VN : Je suis particulière fière de parvenir à soutenir la création et la diversité culturelle avec un outil économique comme Wallimage. Notre mission est de développer l’industrie audiovisuelle wallonne et son positionnement économique en maximisant l’effet démultiplicateur de nos investissements. Nous avons des contraintes de résultats, mais nous avons pu intégrer dans nos grilles d’analyse le soutien à la création artistique qui nous tient tant à cœur. Et, dans cette optique, pour compléter nos actions, nous avons réussi à mettre sur pied, sur fonds propres et de manière volontariste, un outil d’aide au développement.
AD : Si vous deviez faire un vœu pour le secteur de l'audiovisuel en Belgique, quel serait-il ?
VN : Je souhaite du succès au cinéma belge ! C’est un cinéma extrêmement qualitatif, plébiscité à l’international dans les plus grands festivals. Mais il n’est pas reconnu à sa juste valeur par le grand public. Mon vœu le plus cher serait donc un gros succès d’audience pour un film belge francophone…
AD : Quelle est votre vision du management ?
VN : Un manager efficace, c’est avant tout un manager inspirant et à l’écoute de ses collaborateurs. Je suis convaincue qu’on maximise l’efficacité d’une équipe en misant sur les qualités propres aux uns et aux autres et en accordant sa confiance à chacun, mais aussi en étant plus exigeant envers soi-même qu’envers les autres, tant au niveau de l’implication que de la créativité et du dynamisme au quotidien.
Travailler avec quelqu’un qu’on estime et en qui on croit nous pousse à donner le meilleur de nous-même. C’est la bonne manière de doper la motivation de tous, et qu’ainsi la force d’une équipe soit supérieure à la somme des membres qui la composent.
© Wallimage
Propos recueillis par Aliénor Debrocq
Pour aller plus loin
Retrouvez l'ensemble du palmarès des Prix SACD 2022.

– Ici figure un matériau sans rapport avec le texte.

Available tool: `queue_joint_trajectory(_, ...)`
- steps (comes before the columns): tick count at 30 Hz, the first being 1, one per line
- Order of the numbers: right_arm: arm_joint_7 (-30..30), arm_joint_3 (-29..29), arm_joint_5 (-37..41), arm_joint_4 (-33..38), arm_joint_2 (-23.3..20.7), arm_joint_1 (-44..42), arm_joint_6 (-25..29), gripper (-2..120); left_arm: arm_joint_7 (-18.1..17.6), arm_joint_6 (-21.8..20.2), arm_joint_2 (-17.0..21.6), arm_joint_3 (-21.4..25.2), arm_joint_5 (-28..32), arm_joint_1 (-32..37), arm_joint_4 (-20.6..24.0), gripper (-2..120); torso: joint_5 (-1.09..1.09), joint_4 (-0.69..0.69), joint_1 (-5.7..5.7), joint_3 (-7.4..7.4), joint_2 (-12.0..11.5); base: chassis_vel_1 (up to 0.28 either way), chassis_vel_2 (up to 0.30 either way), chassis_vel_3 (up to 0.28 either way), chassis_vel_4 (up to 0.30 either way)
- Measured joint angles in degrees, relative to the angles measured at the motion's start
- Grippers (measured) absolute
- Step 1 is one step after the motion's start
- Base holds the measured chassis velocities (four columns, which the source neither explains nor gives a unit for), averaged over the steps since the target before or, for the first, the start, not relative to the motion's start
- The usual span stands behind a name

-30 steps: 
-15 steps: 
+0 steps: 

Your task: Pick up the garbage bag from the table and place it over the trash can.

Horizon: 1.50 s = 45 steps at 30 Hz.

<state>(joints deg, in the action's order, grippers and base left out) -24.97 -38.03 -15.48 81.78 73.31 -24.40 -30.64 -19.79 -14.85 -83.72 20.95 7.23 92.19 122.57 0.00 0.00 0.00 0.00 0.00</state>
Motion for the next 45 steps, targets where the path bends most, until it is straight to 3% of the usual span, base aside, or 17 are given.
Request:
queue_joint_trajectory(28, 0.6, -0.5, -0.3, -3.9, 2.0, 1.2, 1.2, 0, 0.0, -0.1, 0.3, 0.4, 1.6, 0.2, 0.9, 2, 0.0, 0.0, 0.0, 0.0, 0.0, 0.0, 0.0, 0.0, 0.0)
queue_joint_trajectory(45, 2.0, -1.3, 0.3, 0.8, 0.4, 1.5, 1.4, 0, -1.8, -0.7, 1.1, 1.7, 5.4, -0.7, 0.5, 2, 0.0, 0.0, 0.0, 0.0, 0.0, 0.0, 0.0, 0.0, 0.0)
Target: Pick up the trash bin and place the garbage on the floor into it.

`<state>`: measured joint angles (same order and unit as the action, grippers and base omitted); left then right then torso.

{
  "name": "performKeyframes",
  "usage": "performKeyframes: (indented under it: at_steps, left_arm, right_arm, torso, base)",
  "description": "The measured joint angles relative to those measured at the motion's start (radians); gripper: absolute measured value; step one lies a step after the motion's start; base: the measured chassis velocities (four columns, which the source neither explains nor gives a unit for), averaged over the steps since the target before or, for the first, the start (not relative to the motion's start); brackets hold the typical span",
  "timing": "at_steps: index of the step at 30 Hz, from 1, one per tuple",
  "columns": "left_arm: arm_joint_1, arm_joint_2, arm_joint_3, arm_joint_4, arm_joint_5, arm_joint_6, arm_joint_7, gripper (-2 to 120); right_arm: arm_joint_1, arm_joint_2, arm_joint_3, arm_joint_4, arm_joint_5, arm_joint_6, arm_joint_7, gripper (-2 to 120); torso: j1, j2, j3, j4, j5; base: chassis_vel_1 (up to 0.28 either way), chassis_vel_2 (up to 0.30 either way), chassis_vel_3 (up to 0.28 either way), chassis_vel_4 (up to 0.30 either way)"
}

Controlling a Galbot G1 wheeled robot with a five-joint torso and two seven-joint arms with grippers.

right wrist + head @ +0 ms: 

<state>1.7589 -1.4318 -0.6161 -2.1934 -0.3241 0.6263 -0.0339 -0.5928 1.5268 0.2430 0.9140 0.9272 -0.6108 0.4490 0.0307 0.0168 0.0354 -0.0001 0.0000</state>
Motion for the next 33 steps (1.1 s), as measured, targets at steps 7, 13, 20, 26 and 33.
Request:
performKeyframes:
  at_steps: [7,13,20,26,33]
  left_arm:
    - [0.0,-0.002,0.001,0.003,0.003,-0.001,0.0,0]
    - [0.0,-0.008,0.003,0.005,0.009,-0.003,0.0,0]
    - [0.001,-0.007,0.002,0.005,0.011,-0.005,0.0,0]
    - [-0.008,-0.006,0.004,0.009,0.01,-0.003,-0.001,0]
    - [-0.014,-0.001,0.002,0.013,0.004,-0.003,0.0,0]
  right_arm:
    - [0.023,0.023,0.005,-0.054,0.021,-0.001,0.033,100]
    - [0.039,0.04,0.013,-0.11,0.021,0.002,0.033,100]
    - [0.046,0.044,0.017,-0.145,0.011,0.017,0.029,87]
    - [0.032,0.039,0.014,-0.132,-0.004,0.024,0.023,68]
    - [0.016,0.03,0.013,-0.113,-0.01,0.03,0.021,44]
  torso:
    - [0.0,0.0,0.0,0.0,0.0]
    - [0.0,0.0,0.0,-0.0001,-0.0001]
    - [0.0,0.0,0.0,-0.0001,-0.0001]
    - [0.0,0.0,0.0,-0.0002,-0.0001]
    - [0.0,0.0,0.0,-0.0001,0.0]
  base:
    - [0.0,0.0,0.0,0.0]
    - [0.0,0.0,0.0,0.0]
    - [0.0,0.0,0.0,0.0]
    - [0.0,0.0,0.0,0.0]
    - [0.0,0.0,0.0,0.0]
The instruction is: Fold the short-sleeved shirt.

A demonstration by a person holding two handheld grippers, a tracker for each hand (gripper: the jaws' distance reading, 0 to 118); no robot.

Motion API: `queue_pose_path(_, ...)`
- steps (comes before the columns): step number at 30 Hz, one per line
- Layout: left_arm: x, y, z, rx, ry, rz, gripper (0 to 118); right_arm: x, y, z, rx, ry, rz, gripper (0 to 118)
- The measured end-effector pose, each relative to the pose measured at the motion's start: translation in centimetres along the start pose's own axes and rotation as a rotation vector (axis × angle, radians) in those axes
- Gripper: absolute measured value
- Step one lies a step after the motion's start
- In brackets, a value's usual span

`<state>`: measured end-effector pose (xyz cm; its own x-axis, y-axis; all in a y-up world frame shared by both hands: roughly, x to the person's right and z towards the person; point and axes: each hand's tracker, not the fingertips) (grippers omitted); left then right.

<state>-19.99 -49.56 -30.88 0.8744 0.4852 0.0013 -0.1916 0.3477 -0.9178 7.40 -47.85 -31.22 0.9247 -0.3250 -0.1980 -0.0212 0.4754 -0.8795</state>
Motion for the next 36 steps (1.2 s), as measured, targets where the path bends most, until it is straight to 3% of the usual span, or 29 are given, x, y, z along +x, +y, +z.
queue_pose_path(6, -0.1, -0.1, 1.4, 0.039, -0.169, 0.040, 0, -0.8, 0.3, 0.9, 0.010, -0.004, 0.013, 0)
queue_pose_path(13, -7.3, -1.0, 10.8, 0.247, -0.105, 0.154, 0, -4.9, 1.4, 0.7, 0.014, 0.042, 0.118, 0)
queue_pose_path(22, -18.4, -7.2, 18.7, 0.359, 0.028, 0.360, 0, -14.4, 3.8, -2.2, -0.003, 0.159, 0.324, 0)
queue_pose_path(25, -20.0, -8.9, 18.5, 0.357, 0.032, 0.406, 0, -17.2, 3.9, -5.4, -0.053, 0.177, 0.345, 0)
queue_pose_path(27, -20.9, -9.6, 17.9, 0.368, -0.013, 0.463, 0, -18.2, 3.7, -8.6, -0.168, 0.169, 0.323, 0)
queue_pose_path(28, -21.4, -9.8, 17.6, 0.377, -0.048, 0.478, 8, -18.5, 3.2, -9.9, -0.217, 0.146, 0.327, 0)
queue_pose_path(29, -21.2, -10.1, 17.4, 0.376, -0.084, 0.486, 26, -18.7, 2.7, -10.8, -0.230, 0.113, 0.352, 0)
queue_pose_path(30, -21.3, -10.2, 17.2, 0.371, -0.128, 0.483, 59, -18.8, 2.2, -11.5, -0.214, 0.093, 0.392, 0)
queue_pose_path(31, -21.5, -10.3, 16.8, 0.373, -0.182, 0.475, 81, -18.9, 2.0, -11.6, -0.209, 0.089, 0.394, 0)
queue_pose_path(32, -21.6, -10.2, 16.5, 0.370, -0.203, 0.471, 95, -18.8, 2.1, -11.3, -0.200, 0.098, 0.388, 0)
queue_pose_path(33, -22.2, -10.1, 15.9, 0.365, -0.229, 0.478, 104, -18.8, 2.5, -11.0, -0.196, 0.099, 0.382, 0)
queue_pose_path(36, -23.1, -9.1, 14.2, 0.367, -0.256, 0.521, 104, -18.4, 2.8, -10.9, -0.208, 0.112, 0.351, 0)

© Centre du Cinéma et de l'Audiovisuel (CCA)
Jeanne Brunfaut, Directrice générale adjointe du Service Général de l'Audiovisuel et des Médias et Directrice du Centre du Cinéma et de l'Audiovisuel de la FW-B, participe à l'évolution du secteur via des réalisations comme la réforme des systèmes d’aides à la production et à la promotion du cinéma belge francophone ou encore la négociation et la signature d'accords de coproduction internationaux. Elle est aussi Directrice administrative de l’EFAD, l'association des centres du cinéma.
© Alice Khol
Noël Magis est Directeur général de screen.brussels depuis 2016 et gère le fonds audiovisuel bruxellois depuis 2010. Il est aussi Administrateur de CineRegio, le réseau européen de fonds cinématographiques régionaux, ainsi que du Centre Vidéo de Bruxelles, atelier de production de films documentaires. Outre ses activités professionnelles, Noël est impliqué depuis près de trente ans dans le spectacle vivant en tant que Président de l'Espace Catastrophe, aujourd'hui appelé Up – Circus and Performing Arts.
© Wallimage
Après des études d'Ingénieur de gestion, Virginie entame sa carrière en tant qu'auditeur junior chez KPMG. Rapidement, elle est engagée en tant que Coordinatrice financière chez Wallimage pour mettre en place le financement aux entreprises. Elle intègre ensuite le département Coproductions et assume aussi la responsabilité financière du fonds. Elle participe par ailleurs à la mise en place du fonds St’Art Invest, ainsi que quelques années plus tard du Fonds W.I.N.G de la SRIW. Depuis le 1er décembre 2020, elle est la Directrice générale de Wallimage.